* [WORK TO BE COMPLETED]: Every line with "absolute" in it must be copied from the data.

* [AVAILABLE DATA]:
******************************

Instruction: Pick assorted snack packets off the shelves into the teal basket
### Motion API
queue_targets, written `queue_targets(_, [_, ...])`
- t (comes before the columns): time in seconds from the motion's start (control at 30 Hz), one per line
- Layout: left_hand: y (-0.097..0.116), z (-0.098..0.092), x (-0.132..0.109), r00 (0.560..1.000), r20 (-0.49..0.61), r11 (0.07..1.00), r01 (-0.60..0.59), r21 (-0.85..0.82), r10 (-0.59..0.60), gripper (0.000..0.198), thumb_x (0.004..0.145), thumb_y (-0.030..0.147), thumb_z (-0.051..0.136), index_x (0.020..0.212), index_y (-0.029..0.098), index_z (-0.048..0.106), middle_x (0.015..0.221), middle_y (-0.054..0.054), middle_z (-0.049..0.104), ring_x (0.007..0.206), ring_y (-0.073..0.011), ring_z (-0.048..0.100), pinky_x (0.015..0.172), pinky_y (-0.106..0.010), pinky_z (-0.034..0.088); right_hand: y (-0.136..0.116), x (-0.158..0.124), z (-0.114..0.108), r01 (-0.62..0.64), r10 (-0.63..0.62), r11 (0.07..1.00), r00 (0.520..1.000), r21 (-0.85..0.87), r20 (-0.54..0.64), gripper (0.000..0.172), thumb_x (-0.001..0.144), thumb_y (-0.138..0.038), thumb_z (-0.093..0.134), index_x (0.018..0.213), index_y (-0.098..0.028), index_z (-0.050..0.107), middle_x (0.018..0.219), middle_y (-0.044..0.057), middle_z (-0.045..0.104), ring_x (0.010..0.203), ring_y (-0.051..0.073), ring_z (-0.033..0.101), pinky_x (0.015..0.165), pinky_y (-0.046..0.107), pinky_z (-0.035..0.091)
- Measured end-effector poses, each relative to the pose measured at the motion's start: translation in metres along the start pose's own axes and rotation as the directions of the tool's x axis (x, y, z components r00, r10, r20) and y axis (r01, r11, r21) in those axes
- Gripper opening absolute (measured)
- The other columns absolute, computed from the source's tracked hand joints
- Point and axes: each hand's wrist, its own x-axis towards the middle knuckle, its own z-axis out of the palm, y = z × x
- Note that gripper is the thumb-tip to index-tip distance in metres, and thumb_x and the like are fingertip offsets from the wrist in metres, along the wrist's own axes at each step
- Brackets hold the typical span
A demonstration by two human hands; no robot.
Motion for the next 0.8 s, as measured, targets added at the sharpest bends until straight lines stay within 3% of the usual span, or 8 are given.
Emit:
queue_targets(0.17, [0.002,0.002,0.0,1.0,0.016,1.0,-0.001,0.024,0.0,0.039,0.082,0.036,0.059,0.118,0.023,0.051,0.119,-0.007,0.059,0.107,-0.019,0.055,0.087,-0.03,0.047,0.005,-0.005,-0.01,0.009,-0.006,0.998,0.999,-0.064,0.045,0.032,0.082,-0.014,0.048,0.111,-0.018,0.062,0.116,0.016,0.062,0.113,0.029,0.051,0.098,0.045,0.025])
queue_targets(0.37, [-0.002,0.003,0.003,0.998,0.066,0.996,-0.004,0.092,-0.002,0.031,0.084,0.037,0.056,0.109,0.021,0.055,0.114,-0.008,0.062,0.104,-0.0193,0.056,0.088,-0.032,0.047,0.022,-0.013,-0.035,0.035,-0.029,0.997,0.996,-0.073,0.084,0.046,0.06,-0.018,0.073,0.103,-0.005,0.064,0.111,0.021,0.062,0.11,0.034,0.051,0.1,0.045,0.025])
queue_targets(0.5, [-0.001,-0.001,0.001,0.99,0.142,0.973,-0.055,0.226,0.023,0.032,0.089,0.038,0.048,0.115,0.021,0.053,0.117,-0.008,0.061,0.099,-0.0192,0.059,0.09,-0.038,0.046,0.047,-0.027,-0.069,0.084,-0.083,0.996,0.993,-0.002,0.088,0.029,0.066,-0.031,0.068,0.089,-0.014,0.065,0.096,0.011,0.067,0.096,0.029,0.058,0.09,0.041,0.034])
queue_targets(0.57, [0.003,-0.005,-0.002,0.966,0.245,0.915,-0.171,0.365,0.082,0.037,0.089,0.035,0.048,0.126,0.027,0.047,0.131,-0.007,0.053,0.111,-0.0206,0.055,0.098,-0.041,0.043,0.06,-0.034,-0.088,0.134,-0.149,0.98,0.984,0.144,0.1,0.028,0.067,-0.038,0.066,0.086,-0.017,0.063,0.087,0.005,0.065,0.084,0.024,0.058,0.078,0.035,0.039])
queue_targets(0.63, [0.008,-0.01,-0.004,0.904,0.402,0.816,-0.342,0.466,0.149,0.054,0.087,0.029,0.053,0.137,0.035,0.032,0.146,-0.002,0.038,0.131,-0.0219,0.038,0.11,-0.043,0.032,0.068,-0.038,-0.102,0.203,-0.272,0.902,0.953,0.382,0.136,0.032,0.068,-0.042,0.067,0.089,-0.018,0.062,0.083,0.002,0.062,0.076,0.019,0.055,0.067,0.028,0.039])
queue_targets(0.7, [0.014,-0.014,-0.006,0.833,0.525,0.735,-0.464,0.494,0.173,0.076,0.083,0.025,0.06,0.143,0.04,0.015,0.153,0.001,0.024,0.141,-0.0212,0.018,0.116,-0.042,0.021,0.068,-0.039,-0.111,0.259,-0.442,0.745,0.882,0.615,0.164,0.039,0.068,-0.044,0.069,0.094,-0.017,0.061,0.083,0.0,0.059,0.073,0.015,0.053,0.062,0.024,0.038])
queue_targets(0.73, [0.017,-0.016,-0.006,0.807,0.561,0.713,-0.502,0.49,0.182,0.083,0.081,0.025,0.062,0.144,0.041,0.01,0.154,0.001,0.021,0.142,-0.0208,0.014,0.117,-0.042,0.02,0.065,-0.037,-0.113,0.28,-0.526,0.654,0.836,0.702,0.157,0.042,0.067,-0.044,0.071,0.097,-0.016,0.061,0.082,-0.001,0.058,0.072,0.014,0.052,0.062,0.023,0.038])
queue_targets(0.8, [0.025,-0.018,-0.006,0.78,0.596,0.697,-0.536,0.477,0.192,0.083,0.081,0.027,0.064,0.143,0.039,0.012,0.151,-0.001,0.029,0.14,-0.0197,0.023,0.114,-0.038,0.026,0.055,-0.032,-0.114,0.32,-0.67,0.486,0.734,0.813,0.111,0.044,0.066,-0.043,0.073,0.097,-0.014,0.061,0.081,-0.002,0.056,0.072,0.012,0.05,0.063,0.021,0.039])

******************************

* [RESULT OF THIS EXERCISE]:
- Gripper opening absolute (measured)
- The other columns absolute, computed from the source's tracked hand joints

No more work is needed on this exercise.